• **TASK DETAILS**: Down to the last line below, repeat the entries word for word and drop the pictures.

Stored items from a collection
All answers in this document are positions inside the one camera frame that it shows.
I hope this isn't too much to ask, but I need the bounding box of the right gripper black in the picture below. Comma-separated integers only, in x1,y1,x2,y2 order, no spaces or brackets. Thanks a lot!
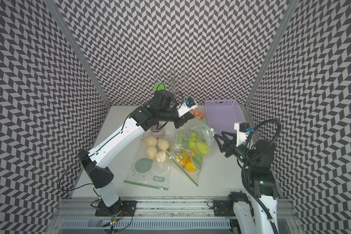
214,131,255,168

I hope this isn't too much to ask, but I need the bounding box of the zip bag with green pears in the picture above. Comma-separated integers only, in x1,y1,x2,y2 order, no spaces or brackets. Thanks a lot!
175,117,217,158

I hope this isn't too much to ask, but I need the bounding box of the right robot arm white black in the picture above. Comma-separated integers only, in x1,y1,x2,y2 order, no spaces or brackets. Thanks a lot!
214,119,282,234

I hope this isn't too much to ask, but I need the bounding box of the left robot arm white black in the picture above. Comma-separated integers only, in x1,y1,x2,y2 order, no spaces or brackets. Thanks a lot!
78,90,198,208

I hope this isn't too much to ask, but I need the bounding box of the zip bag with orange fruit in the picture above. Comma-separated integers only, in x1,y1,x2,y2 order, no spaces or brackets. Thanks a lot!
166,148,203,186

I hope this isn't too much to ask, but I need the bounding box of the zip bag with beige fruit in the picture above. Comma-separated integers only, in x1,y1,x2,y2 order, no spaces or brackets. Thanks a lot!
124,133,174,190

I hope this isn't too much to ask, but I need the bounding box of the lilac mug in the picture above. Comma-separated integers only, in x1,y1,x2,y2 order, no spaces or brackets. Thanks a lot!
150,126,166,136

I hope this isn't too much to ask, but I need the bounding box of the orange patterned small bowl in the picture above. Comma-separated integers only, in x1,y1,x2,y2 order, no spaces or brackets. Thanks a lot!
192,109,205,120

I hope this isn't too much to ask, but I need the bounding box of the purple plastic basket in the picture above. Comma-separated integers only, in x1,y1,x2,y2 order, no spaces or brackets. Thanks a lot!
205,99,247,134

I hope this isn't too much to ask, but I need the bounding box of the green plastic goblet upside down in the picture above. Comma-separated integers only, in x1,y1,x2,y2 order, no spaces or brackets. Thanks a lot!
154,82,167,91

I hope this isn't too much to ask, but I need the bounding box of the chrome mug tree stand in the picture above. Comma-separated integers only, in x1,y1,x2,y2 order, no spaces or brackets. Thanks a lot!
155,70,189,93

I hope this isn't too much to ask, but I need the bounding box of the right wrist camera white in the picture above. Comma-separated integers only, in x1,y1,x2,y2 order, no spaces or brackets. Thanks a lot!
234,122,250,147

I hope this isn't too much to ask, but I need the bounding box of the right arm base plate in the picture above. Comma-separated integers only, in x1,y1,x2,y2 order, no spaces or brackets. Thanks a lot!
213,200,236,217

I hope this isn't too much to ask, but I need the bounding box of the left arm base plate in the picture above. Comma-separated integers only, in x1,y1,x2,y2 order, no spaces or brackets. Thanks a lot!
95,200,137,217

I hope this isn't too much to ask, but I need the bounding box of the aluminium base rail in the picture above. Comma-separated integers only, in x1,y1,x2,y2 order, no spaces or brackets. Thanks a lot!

• **ANSWER SECTION**:
All answers in this document are positions inside the one camera frame that it shows.
I hope this isn't too much to ask, but I need the bounding box of the right gripper black in the picture below. Comma-separated integers only, in x1,y1,x2,y2 order, no spaces or brackets. Thanks a lot!
214,131,255,168

I hope this isn't too much to ask, but I need the bounding box of the zip bag with green pears in the picture above. Comma-separated integers only, in x1,y1,x2,y2 order, no spaces or brackets. Thanks a lot!
175,117,217,158

I hope this isn't too much to ask, but I need the bounding box of the right robot arm white black in the picture above. Comma-separated integers only, in x1,y1,x2,y2 order, no spaces or brackets. Thanks a lot!
214,119,282,234

I hope this isn't too much to ask, but I need the bounding box of the left robot arm white black in the picture above. Comma-separated integers only, in x1,y1,x2,y2 order, no spaces or brackets. Thanks a lot!
78,90,198,208

I hope this isn't too much to ask, but I need the bounding box of the zip bag with orange fruit in the picture above. Comma-separated integers only, in x1,y1,x2,y2 order, no spaces or brackets. Thanks a lot!
166,148,203,186

I hope this isn't too much to ask, but I need the bounding box of the zip bag with beige fruit in the picture above. Comma-separated integers only, in x1,y1,x2,y2 order, no spaces or brackets. Thanks a lot!
124,133,174,190

I hope this isn't too much to ask, but I need the bounding box of the lilac mug in the picture above. Comma-separated integers only, in x1,y1,x2,y2 order, no spaces or brackets. Thanks a lot!
150,126,166,136

I hope this isn't too much to ask, but I need the bounding box of the orange patterned small bowl in the picture above. Comma-separated integers only, in x1,y1,x2,y2 order, no spaces or brackets. Thanks a lot!
192,109,205,120

I hope this isn't too much to ask, but I need the bounding box of the purple plastic basket in the picture above. Comma-separated integers only, in x1,y1,x2,y2 order, no spaces or brackets. Thanks a lot!
205,99,247,134

I hope this isn't too much to ask, but I need the bounding box of the green plastic goblet upside down in the picture above. Comma-separated integers only, in x1,y1,x2,y2 order, no spaces or brackets. Thanks a lot!
154,82,167,91

I hope this isn't too much to ask, but I need the bounding box of the chrome mug tree stand in the picture above. Comma-separated integers only, in x1,y1,x2,y2 order, no spaces or brackets. Thanks a lot!
155,70,189,93

I hope this isn't too much to ask, but I need the bounding box of the right wrist camera white in the picture above. Comma-separated integers only, in x1,y1,x2,y2 order, no spaces or brackets. Thanks a lot!
234,122,250,147

I hope this isn't too much to ask, but I need the bounding box of the right arm base plate in the picture above. Comma-separated integers only, in x1,y1,x2,y2 order, no spaces or brackets. Thanks a lot!
213,200,236,217

I hope this isn't too much to ask, but I need the bounding box of the left arm base plate in the picture above. Comma-separated integers only, in x1,y1,x2,y2 order, no spaces or brackets. Thanks a lot!
95,200,137,217

I hope this isn't too much to ask, but I need the bounding box of the aluminium base rail in the picture above. Comma-separated integers only, in x1,y1,x2,y2 order, no spaces or brackets. Thanks a lot!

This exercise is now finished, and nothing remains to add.